YOUR INSTRUCTIONS: Retype the whole listing below, character for character.

DATA:
========================
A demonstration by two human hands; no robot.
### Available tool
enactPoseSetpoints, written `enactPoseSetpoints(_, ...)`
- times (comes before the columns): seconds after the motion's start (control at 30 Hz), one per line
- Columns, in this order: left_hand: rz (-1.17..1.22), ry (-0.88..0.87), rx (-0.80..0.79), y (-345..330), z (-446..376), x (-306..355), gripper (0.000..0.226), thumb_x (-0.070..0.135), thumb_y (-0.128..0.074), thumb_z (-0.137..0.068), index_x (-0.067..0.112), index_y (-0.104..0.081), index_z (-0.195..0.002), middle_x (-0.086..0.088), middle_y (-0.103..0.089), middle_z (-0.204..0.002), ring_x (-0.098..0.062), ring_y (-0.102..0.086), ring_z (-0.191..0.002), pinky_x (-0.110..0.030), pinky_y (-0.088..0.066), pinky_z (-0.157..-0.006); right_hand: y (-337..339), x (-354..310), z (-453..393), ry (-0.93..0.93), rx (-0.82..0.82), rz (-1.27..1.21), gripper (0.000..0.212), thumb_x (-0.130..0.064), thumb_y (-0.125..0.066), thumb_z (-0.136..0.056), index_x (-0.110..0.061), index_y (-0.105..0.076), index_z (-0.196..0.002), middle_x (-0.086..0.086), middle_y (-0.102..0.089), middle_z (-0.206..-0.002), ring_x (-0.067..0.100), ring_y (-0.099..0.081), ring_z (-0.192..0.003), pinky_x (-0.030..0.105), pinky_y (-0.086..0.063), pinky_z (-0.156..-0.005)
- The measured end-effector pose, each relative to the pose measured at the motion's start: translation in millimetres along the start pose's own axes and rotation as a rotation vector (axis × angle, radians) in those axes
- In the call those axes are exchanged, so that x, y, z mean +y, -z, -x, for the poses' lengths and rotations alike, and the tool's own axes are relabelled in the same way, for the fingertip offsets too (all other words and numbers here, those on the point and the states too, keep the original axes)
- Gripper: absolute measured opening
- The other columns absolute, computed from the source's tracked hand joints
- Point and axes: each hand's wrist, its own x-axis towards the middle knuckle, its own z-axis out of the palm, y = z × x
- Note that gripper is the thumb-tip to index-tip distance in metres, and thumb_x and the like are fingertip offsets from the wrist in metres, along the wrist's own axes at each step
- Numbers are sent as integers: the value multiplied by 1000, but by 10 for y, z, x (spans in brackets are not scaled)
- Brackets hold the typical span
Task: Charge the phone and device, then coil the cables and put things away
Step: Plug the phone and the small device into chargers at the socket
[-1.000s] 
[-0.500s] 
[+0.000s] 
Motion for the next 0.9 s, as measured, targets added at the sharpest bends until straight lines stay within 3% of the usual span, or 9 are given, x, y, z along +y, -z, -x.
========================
RESPONSE AREA:
A demonstration by two human hands; no robot.
### Available tool
enactPoseSetpoints, written `enactPoseSetpoints(_, ...)`
- times (comes before the columns): seconds after the motion's start (control at 30 Hz), one per line
- Columns, in this order: left_hand: rz (-1.17..1.22), ry (-0.88..0.87), rx (-0.80..0.79), y (-345..330), z (-446..376), x (-306..355), gripper (0.000..0.226), thumb_x (-0.070..0.135), thumb_y (-0.128..0.074), thumb_z (-0.137..0.068), index_x (-0.067..0.112), index_y (-0.104..0.081), index_z (-0.195..0.002), middle_x (-0.086..0.088), middle_y (-0.103..0.089), middle_z (-0.204..0.002), ring_x (-0.098..0.062), ring_y (-0.102..0.086), ring_z (-0.191..0.002), pinky_x (-0.110..0.030), pinky_y (-0.088..0.066), pinky_z (-0.157..-0.006); right_hand: y (-337..339), x (-354..310), z (-453..393), ry (-0.93..0.93), rx (-0.82..0.82), rz (-1.27..1.21), gripper (0.000..0.212), thumb_x (-0.130..0.064), thumb_y (-0.125..0.066), thumb_z (-0.136..0.056), index_x (-0.110..0.061), index_y (-0.105..0.076), index_z (-0.196..0.002), middle_x (-0.086..0.086), middle_y (-0.102..0.089), middle_z (-0.206..-0.002), ring_x (-0.067..0.100), ring_y (-0.099..0.081), ring_z (-0.192..0.003), pinky_x (-0.030..0.105), pinky_y (-0.086..0.063), pinky_z (-0.156..-0.005)
- The measured end-effector pose, each relative to the pose measured at the motion's start: translation in millimetres along the start pose's own axes and rotation as a rotation vector (axis × angle, radians) in those axes
- In the call those axes are exchanged, so that x, y, z mean +y, -z, -x, for the poses' lengths and rotations alike, and the tool's own axes are relabelled in the same way, for the fingertip offsets too (all other words and numbers here, those on the point and the states too, keep the original axes)
- Gripper: absolute measured opening
- The other columns absolute, computed from the source's tracked hand joints
- Point and axes: each hand's wrist, its own x-axis towards the middle knuckle, its own z-axis out of the palm, y = z × x
- Note that gripper is the thumb-tip to index-tip distance in metres, and thumb_x and the like are fingertip offsets from the wrist in metres, along the wrist's own axes at each step
- Numbers are sent as integers: the value multiplied by 1000, but by 10 for y, z, x (spans in brackets are not scaled)
- Brackets hold the typical span
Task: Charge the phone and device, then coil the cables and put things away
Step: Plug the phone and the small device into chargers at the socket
[-1.000s] 
[-0.500s] 
[+0.000s] 
Motion for the next 0.9 s, as measured, targets added at the sharpest bends until straight lines stay within 3% of the usual span, or 9 are given, x, y, z along +y, -z, -x.

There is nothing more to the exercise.